寮での休日
「かねつぐー! 後ろからオッサン投げるわよー」
「ちょ、先輩それは卑怯ですって!」
「勝負に卑怯も糞も無いわ! 勝ったものが勝者よ! よしっ、あたしが1位ね」
「…ほい、札束の雨」
「ああー!!! 冬梨、それは反則よ! 2位に転落しちゃったじゃない!!!」
「…勝負に反則も糞もない。勝ったものが勝者。冬梨が1位」
…俺たち3人が今何をしているのかと言うと…俺の部屋で「メリオカート」というレースゲームをやっているのである。
以前にも紹介したかもしれないが…「メリオカート」とは任地堂オイッチの人気対戦レースゲームで、メリオという30代半ばの工場勤務のおっさんがアップル姫という我儘の末に婚期を逃した40代の姫をビビンバという熟女フェチの亀から助け出すというゲームの派生作品である。
ゲームのルールは単純でプレイヤーは「メリオ」に登場するキャラクター達が乗ったカートを操作し、トラックを先に3周した者が勝者となる。トラックを周回する道中にアイテムが落ちているので、それを拾いつつ自分が有利になるように立ち回りゴールを目指すのだ。

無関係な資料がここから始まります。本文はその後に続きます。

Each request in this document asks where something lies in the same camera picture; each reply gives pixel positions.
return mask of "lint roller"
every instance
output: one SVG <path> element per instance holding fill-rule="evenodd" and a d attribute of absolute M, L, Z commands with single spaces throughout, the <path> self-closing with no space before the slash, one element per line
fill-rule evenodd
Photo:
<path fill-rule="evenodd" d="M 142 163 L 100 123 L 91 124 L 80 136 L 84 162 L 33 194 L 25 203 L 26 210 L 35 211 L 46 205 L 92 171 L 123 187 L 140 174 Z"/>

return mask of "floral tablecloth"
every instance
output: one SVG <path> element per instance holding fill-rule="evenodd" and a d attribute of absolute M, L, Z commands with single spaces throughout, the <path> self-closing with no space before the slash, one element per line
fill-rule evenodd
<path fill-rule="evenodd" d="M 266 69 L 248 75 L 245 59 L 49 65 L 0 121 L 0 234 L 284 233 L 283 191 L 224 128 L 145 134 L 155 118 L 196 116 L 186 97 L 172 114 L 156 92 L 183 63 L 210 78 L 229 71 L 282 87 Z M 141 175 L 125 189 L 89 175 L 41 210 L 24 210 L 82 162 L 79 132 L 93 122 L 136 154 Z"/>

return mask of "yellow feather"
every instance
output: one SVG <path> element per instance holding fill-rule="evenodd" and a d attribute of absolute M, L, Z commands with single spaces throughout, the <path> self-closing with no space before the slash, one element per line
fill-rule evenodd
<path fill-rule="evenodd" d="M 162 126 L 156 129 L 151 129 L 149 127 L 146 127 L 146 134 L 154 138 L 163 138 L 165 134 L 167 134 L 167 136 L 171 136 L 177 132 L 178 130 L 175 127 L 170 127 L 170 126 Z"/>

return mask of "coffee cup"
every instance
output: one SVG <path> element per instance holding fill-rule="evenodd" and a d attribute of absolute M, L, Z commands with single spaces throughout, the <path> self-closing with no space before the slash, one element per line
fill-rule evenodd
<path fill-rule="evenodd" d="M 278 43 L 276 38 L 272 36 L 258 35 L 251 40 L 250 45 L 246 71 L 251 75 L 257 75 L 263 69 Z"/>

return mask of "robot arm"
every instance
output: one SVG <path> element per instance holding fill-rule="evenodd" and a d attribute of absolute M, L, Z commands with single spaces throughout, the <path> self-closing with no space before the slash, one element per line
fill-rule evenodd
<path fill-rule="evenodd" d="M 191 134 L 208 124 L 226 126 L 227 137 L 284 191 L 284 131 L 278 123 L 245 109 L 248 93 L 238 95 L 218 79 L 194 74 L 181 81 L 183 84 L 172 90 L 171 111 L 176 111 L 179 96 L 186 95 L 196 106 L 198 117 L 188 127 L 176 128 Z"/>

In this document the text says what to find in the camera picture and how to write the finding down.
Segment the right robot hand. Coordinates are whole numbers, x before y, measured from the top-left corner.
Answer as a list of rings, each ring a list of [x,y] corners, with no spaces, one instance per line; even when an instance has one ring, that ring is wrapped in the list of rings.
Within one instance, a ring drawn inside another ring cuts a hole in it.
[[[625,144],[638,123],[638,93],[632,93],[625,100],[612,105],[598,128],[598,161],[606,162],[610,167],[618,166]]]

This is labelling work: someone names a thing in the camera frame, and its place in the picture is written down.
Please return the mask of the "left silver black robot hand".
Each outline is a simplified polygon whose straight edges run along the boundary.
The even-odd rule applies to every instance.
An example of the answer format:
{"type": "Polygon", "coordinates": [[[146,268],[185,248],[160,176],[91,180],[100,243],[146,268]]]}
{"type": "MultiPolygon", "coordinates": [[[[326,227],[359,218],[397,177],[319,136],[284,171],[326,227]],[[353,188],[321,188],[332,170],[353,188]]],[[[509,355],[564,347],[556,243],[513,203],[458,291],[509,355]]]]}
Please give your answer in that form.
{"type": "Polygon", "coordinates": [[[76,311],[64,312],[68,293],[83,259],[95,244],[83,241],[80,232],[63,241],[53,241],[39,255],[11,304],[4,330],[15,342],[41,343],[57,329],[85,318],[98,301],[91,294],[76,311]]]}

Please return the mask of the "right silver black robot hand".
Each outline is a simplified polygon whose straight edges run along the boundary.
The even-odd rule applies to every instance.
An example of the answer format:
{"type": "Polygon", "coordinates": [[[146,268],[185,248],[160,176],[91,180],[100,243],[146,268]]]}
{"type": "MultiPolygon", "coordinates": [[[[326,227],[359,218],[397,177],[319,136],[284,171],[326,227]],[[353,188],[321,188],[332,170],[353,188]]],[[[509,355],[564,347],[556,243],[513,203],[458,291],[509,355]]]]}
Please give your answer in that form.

このゲームで勝つためにはゲームの純粋な腕だけではなく、ある程度の運要素も必要だ。なのでビギナーがやりこんでいる人にいきなり勝ったりする事もあり得る。そういう所が受けて老若男女問わず楽しめる対戦ゲームとして人気なのだろう。
ちなみに…先ほど先輩が言った「オッサン」を投げるというのは、メリオカートには先ほど説明したように様々なアイテムが存在しており、自分のカートの速度を上げたり、はたまた相手のカートの進行を妨害するものもある。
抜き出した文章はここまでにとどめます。